- TASK DETAILS -
In your copy, leave out the pictures and reproduce the listing below exactly.

- INFORMATION SUPPLIED -
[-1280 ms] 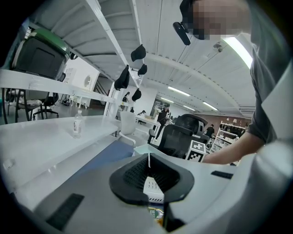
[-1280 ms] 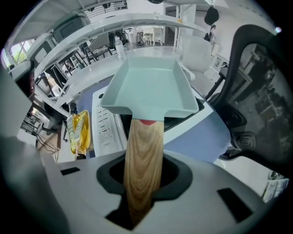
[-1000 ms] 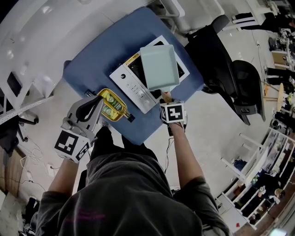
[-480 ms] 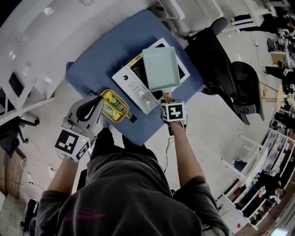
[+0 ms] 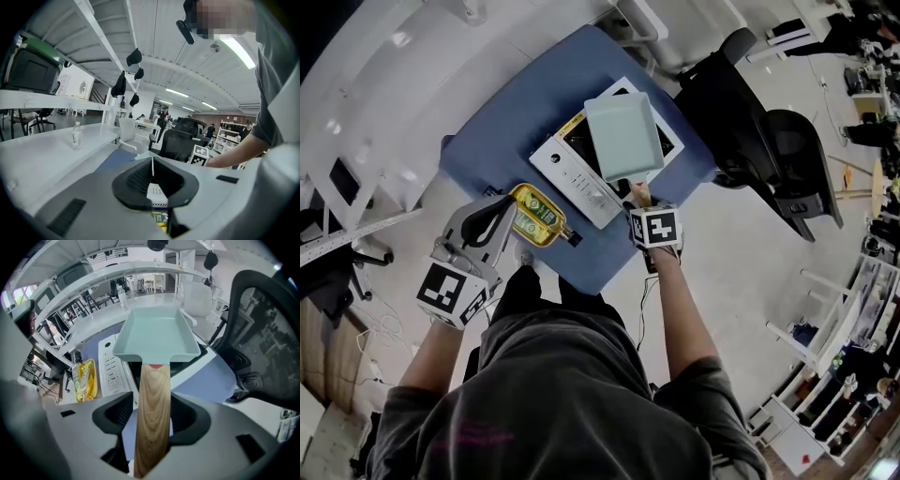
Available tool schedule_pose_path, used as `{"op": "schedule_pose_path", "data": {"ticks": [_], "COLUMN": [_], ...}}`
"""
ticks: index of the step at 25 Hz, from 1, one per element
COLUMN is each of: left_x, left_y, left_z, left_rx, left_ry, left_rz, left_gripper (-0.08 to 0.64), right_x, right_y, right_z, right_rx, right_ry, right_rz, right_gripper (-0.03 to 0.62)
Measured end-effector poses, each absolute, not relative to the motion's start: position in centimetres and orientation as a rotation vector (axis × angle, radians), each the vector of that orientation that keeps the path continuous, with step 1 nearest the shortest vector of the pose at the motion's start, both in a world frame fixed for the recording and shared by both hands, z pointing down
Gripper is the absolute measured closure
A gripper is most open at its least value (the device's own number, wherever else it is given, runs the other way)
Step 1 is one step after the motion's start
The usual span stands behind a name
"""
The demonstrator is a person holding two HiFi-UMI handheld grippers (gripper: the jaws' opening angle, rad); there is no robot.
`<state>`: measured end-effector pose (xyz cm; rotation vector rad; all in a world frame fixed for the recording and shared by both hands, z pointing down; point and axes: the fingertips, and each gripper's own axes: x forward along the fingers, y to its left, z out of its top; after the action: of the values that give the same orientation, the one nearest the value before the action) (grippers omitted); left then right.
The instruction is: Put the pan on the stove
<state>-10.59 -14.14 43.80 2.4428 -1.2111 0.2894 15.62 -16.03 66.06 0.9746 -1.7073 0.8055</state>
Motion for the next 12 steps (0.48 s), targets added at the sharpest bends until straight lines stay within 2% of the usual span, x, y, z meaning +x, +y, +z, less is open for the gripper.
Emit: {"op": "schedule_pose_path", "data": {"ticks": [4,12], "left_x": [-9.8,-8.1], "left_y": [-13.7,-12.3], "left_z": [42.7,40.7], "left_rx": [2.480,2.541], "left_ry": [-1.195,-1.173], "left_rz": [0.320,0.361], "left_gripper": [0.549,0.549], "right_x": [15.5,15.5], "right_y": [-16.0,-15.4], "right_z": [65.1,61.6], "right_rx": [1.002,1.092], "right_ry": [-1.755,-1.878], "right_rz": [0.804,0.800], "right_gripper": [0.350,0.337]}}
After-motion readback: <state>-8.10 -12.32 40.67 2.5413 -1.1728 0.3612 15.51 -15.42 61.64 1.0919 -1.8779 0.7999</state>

- YOUR RESPONSE -
[-1280 ms] 
[-1280 ms] 
[-1000 ms] 
[-480 ms] 
[+0 ms] 
Available tool schedule_pose_path, used as `{"op": "schedule_pose_path", "data": {"ticks": [_], "COLUMN": [_], ...}}`
"""
ticks: index of the step at 25 Hz, from 1, one per element
COLUMN is each of: left_x, left_y, left_z, left_rx, left_ry, left_rz, left_gripper (-0.08 to 0.64), right_x, right_y, right_z, right_rx, right_ry, right_rz, right_gripper (-0.03 to 0.62)
Measured end-effector poses, each absolute, not relative to the motion's start: position in centimetres and orientation as a rotation vector (axis × angle, radians), each the vector of that orientation that keeps the path continuous, with step 1 nearest the shortest vector of the pose at the motion's start, both in a world frame fixed for the recording and shared by both hands, z pointing down
Gripper is the absolute measured closure
A gripper is most open at its least value (the device's own number, wherever else it is given, runs the other way)
Step 1 is one step after the motion's start
The usual span stands behind a name
"""
The demonstrator is a person holding two HiFi-UMI handheld grippers (gripper: the jaws' opening angle, rad); there is no robot.
`<state>`: measured end-effector pose (xyz cm; rotation vector rad; all in a world frame fixed for the recording and shared by both hands, z pointing down; point and axes: the fingertips, and each gripper's own axes: x forward along the fingers, y to its left, z out of its top; after the action: of the values that give the same orientation, the one nearest the value before the action) (grippers omitted); left then right.
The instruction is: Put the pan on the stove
<state>-10.59 -14.14 43.80 2.4428 -1.2111 0.2894 15.62 -16.03 66.06 0.9746 -1.7073 0.8055</state>
Motion for the next 12 steps (0.48 s), targets added at the sharpest bends until straight lines stay within 2% of the usual span, x, y, z meaning +x, +y, +z, less is open for the gripper.
Emit: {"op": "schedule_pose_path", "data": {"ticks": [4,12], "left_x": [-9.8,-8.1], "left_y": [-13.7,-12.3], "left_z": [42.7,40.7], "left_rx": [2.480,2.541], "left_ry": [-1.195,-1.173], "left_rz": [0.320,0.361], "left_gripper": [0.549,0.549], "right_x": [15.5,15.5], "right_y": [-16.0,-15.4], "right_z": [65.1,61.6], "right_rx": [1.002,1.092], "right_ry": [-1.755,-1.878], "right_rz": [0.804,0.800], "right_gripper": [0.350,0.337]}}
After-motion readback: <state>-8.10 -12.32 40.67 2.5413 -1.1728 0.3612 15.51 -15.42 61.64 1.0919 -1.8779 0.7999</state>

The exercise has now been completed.